FIG. 1 is a plan view and a cross-sectional view illustrating an embodiment of the present invention.

FIG. 2 is a sectional view of a main part showing an embodiment of the present invention.

FIG. 3 is a diagram showing a flow of molten steel discharge flow from an immersion nozzle in a beam blank mold according to an embodiment of the present invention.

FIG. 4 is a configuration diagram of a general beam blank casting tundish and immersion nozzle mold.

[Explanation of symbols]

 DESCRIPTION OF SYMBOLS 1 Beam blank 2 Immersion nozzle 3, 3 'Static magnetic pole 4, 4' Static magnetic pole 5 Molten steel pool 6 Powder layer 7 Nozzle support 8 Discharge jet

Continuation of front page (56) References JP-A-6-304719 (JP, A) JP-A-4-319905 (JP, A) JP-A-7-32099 (JP, A) JP-A-49-123125 (JP) JP-A-56-139264 (JP, A) JP-A-56-139263 (JP, A) JP-A-54-18425 (JP, A) JP-A-58-135755 (JP, A) 8-155610 (JP, A) JP-A-2-235554 (JP, A) (58) Fields investigated (Int.

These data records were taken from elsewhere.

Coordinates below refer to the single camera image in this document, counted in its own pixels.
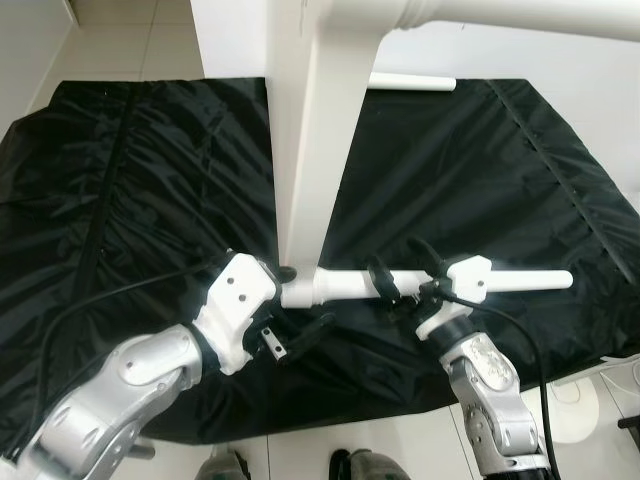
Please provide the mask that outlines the white plastic table leg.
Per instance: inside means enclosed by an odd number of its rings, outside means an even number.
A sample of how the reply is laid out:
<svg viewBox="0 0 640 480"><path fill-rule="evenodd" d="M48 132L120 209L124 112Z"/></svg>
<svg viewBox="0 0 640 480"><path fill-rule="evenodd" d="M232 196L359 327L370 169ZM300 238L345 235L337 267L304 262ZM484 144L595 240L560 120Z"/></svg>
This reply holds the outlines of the white plastic table leg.
<svg viewBox="0 0 640 480"><path fill-rule="evenodd" d="M374 72L370 74L367 87L369 87L370 90L451 92L456 90L457 79L451 77L410 76L410 74Z"/></svg>
<svg viewBox="0 0 640 480"><path fill-rule="evenodd" d="M640 0L406 0L396 28L433 20L640 41Z"/></svg>
<svg viewBox="0 0 640 480"><path fill-rule="evenodd" d="M431 276L420 270L392 270L398 296L412 296ZM557 291L570 288L573 276L566 270L486 271L472 282L454 280L454 292L461 296L466 285L480 287L486 292ZM282 287L285 308L306 308L324 305L333 300L369 300L378 298L369 271L317 269L310 280L298 279Z"/></svg>

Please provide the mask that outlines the white plastic children table top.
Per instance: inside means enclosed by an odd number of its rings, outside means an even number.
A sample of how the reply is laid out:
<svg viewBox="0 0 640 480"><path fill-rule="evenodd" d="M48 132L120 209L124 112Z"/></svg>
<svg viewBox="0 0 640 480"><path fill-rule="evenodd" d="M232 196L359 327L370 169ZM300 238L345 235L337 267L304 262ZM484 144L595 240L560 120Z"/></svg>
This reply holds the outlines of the white plastic children table top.
<svg viewBox="0 0 640 480"><path fill-rule="evenodd" d="M393 29L442 0L269 0L268 100L285 308L317 305L316 274L372 65Z"/></svg>

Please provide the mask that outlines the black cloth table cover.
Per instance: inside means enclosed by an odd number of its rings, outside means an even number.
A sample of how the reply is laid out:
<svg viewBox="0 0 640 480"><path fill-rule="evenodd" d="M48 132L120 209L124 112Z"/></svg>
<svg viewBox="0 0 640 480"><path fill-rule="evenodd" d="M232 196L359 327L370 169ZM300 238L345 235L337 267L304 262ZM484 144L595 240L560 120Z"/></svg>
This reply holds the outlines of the black cloth table cover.
<svg viewBox="0 0 640 480"><path fill-rule="evenodd" d="M0 140L0 448L35 408L37 366L58 394L123 340L192 319L234 250L276 259L268 92L262 79L67 81ZM463 79L448 93L366 93L320 264L379 256L564 269L566 291L494 294L476 314L536 383L632 355L640 218L572 128L521 79ZM293 364L269 356L214 374L146 426L188 445L385 419L454 403L447 376L380 301L337 316Z"/></svg>

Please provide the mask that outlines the grey robot left leg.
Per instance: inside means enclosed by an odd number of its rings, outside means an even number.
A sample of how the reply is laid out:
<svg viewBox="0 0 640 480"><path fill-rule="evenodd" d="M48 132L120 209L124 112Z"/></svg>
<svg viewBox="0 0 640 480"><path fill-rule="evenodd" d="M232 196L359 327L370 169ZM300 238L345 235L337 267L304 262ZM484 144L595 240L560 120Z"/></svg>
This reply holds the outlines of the grey robot left leg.
<svg viewBox="0 0 640 480"><path fill-rule="evenodd" d="M241 453L215 451L201 463L193 480L252 480L252 475Z"/></svg>

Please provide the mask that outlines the grey robot leg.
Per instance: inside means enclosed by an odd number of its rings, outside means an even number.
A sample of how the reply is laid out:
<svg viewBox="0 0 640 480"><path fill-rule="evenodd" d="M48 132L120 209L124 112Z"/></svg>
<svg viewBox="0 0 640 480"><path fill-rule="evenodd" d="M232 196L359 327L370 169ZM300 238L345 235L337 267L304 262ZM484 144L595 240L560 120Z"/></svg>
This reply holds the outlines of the grey robot leg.
<svg viewBox="0 0 640 480"><path fill-rule="evenodd" d="M193 480L252 480L252 475L241 453L215 451L201 463Z"/></svg>
<svg viewBox="0 0 640 480"><path fill-rule="evenodd" d="M328 480L411 480L401 465L385 454L338 449L330 454Z"/></svg>

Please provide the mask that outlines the grey robot right leg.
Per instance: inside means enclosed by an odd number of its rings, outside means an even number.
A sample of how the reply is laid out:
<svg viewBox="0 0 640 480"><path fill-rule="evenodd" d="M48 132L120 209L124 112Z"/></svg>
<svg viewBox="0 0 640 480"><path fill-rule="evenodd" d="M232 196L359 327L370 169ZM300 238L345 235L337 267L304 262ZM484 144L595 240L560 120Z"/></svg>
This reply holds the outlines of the grey robot right leg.
<svg viewBox="0 0 640 480"><path fill-rule="evenodd" d="M411 480L401 465L385 454L338 449L330 454L328 480Z"/></svg>

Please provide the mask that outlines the white round lamp base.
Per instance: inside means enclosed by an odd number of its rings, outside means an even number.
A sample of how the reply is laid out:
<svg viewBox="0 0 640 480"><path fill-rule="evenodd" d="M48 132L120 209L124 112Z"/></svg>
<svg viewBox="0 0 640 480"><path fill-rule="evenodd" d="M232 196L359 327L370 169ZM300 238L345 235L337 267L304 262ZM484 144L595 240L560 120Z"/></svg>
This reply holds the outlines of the white round lamp base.
<svg viewBox="0 0 640 480"><path fill-rule="evenodd" d="M602 401L591 376L549 385L550 429L554 444L586 442L602 419Z"/></svg>

Cl. ⁷ , DB name) B22D 11/00 B22D 11/04 311 B22D 11/115

Claims (1)

(57) [Claims] In a continuous casting mold for a beam blank, a flange of the beam blank mold is provided at a position downstream of a point at which molten steel flow injected into the mold from at least a tundish in the mold is jetted into the mold. Beam blank casting, wherein a pair of N-pole (or S-pole) magnetostatic poles are provided at the outer side position, and a pair of S-pole (or N-pole) magnetostatic poles are provided on both sides of the web of the mold. For mold.